March 2, 2025

The Radiant Fullness of His Mercy

Preacher:
Passage: Luke 9:28-36
00:00
00:00

We’re told Jesus goes up the mountain to pray (9:28).  How often we read that Jesus prayed.  Do we?  Why did Jesus, the well-beloved Son of God, God incarnate, need to pray?  Perhaps because two of the limitations he took upon himself at his Incarnation were limited Communion and limited communication with the Father.  Human nature has limits.  Jesus means for us to know that he knows.  He’s not play-acting.  God means for us to know He knows.  The humanity of Jesus was not just some cheap, disposable costume.  Prayer is our plea to have Communion and communication with our Father in heaven.  Prayer is the assurance that this is exactly what it pleases the Father to give us, in Christ.  Christ shows us, embodies for us, the supreme importance of prayer.  He models it for us, teaches us to pray, and reminds us that, as we pray, God is doing something in us.  Let us make time for prayer, daily.  Sweet hour of prayer.  Take it to the Lord in prayer.

I’m not sure why Jesus takes only three apostles with him up the mountain.  I wish he had taken all twelve, even Thomas and, yes, even Judas.  I want all of them to have that experience of the Transfiguration.  But they didn’t.  I don’t say it’s not fair.  Jesus knew why he did what he did.  You and I may not always be aware of why we are doing what we are doing, which is probably a problem and gets us into trouble more than we like to admit.  Jesus knew what he was doing and why, but he didn’t explain everything to everyone.  He couldn’t.  Even if he explained, that didn’t mean that what he said would be understood or believed.  It’s John, especially, who shares with us many instances of Jesus trying to explain.  Several times, he says that even if he did explain, that wouldn’t guarantee belief.  Belief, I especially mean faith, is not the inevitable, guaranteed result of explanation.  Not explanation but revelation.  Revelation provides us with a name for what we have experienced.  The Transfiguration has little to do with explanation and much to do with revelation: the revelation of God’s Word, of light and glory.

Word, light, and glory share the same essence, though we treat them as distinct.  The Bible often speaks of the glory of God.  What’s that?  When I say glory, do you think light, sunbeams through the clouds?  The clouds come between us and the sunlight but also focus and accentuate the radiance of the sun: oh, those glory rays!  We see the sun.  We feel the warmth.  Glory is seen, and felt.  Years after John’s experience there on the mountain, after years of meditating upon what he experienced—saw, heard, felt—he wrote: “And the Word became flesh and dwelt among us, and we have seen his glory, glory as of the only Son from the Father, full of grace and truth” (Jn 1:14).  Glory makes grace and truth visible, sensible.  God teaches us about reality.  If we won’t learn reality from God, our only alternatives are the fatal unrealities on offer here below.  Or is it just a bit too dramatic to say fatal unrealities?
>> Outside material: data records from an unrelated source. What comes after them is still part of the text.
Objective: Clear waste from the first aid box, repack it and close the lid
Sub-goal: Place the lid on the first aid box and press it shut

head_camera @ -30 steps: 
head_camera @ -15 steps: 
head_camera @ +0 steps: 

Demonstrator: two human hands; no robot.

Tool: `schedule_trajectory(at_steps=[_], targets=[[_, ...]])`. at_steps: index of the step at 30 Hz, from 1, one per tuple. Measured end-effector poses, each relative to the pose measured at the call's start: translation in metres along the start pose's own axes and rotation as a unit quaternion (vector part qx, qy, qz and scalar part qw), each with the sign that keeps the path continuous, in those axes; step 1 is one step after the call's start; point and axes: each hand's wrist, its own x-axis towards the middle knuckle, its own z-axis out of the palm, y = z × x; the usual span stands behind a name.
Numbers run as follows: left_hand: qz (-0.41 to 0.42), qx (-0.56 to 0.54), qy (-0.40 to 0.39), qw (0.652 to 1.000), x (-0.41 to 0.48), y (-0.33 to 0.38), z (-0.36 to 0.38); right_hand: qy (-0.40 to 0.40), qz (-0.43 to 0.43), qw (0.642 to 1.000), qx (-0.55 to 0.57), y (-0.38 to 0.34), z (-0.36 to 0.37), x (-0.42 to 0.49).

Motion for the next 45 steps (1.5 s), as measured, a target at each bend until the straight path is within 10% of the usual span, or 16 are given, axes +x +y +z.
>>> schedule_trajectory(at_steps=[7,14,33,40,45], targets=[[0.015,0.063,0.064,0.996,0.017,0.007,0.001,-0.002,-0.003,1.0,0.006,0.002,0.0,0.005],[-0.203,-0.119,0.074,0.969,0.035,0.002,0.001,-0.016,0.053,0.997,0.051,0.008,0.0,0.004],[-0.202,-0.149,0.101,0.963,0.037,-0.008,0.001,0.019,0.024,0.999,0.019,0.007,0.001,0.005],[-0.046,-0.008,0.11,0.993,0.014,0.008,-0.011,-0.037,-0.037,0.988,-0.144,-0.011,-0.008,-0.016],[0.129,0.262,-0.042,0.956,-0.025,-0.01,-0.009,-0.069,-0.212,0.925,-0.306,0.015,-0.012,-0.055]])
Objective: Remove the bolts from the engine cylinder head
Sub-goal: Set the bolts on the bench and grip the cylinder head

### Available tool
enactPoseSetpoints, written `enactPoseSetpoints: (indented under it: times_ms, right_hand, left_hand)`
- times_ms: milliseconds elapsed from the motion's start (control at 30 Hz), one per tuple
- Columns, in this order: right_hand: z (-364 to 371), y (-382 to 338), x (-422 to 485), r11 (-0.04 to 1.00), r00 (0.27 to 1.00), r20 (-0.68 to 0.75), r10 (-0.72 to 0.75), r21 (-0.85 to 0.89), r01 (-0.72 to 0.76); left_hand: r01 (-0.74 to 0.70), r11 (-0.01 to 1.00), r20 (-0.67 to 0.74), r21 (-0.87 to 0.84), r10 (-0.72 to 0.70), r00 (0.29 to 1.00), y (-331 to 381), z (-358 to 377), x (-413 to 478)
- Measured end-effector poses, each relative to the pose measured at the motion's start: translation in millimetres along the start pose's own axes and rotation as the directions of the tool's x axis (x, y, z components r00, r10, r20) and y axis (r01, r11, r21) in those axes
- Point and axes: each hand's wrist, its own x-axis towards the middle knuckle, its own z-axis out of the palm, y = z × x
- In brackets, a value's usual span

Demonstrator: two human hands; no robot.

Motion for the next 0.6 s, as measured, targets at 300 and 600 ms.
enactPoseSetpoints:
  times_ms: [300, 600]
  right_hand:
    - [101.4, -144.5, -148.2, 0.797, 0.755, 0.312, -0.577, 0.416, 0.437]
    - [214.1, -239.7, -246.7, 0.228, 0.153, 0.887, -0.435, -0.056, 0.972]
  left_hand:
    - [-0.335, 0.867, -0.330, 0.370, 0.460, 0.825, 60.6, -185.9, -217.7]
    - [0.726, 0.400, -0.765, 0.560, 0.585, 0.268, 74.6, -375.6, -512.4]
God wants us to know, to see and, yes, feel that there is the most intimate connection between truth and love; each requires the other to be itself fully.  Love and truth live, move, and breathe together.  God makes His glory visible in Christ: listen to him.  This glorious authority is also love.  Love gives; love sacrifices.  We must learn to do without many things that the world tells us, insists—loudly and constantly insists—make life worthwhile.  We must learn that we can do without such things, that whatever sacrifice God asks us to make for Him in this life abounds for the life to come.  That doesn’t mean it’s easy for us.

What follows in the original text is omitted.